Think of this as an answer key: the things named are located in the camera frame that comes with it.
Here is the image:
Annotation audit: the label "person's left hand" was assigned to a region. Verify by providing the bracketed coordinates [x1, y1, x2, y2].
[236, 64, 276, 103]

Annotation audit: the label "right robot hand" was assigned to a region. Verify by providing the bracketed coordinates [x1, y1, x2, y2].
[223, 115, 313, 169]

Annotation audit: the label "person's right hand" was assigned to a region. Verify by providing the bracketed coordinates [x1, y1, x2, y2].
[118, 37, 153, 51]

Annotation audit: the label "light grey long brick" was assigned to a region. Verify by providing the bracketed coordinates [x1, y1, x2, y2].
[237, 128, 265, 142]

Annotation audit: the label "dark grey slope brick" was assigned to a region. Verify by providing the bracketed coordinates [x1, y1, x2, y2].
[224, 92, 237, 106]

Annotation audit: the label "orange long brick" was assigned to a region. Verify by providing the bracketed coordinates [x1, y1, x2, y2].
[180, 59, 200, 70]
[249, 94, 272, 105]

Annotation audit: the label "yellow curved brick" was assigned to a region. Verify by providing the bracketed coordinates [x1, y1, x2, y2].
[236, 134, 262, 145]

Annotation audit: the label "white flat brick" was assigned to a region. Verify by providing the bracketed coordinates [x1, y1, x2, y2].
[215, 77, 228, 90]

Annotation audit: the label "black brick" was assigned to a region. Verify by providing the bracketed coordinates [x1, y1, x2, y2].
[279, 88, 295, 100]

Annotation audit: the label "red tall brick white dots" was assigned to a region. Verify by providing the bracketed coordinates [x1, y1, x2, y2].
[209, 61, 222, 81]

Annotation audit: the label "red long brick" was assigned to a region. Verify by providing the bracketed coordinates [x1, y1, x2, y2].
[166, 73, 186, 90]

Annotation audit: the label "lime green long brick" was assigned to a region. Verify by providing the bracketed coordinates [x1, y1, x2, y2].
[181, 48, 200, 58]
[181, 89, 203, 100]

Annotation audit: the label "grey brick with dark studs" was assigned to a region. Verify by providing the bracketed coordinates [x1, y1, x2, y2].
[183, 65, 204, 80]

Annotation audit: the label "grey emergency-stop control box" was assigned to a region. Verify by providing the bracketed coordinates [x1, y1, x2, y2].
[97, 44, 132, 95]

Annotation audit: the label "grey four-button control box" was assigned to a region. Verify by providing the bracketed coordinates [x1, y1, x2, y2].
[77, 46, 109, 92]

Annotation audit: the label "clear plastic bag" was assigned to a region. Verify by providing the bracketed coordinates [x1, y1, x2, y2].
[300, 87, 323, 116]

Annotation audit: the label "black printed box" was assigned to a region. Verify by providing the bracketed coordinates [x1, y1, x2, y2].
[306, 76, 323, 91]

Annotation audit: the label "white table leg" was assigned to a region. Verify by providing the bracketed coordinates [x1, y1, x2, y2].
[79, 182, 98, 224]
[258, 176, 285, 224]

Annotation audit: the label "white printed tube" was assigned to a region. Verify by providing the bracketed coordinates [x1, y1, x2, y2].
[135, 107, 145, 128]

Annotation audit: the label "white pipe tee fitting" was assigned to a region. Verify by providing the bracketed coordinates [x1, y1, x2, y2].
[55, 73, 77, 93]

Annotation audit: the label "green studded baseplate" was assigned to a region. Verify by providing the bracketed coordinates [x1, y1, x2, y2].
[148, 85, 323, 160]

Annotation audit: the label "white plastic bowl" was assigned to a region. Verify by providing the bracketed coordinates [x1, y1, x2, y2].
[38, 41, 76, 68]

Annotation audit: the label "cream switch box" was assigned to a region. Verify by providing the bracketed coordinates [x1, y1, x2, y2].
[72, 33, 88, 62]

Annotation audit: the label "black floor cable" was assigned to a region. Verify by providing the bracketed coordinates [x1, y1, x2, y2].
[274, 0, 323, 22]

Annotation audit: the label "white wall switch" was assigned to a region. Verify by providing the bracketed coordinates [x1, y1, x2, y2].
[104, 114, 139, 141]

...

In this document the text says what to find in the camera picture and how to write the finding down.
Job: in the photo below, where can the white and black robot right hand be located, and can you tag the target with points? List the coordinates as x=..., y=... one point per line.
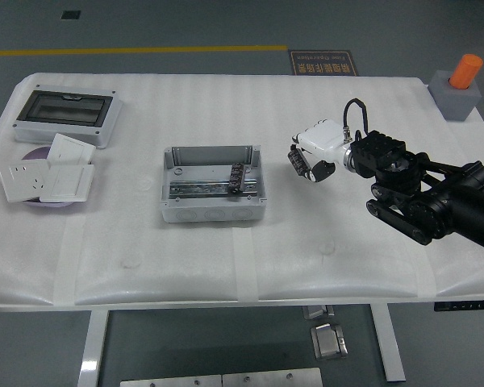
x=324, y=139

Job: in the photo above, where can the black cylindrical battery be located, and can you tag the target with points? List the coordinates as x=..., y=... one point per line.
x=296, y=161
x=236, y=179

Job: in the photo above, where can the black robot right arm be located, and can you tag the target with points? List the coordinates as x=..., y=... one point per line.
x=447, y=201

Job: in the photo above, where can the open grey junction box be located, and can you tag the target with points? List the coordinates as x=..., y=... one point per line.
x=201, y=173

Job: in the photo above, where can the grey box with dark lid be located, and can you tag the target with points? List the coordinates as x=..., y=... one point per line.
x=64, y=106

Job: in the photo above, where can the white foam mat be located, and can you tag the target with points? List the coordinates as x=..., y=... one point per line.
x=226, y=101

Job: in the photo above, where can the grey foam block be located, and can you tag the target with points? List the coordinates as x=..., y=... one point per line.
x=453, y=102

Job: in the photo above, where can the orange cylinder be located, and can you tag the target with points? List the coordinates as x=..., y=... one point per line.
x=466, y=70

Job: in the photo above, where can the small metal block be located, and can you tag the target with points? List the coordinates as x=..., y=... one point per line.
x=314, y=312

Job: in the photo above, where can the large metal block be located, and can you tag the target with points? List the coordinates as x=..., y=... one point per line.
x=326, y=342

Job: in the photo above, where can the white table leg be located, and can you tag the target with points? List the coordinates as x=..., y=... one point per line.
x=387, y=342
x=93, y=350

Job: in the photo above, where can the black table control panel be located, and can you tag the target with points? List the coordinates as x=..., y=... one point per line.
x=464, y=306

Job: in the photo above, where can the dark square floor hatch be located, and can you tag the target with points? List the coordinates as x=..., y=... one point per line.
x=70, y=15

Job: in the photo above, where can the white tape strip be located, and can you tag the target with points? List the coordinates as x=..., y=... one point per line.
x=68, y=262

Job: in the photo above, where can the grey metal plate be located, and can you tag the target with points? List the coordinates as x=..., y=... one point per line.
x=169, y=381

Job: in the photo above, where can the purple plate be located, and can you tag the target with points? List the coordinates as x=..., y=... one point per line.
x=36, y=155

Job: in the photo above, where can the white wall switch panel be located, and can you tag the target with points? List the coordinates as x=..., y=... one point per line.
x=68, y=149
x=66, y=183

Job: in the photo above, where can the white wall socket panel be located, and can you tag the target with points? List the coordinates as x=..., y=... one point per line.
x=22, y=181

__To do__
What number of lines in the data above include the string "camera"? Answer with that number only.

__Answer space__
2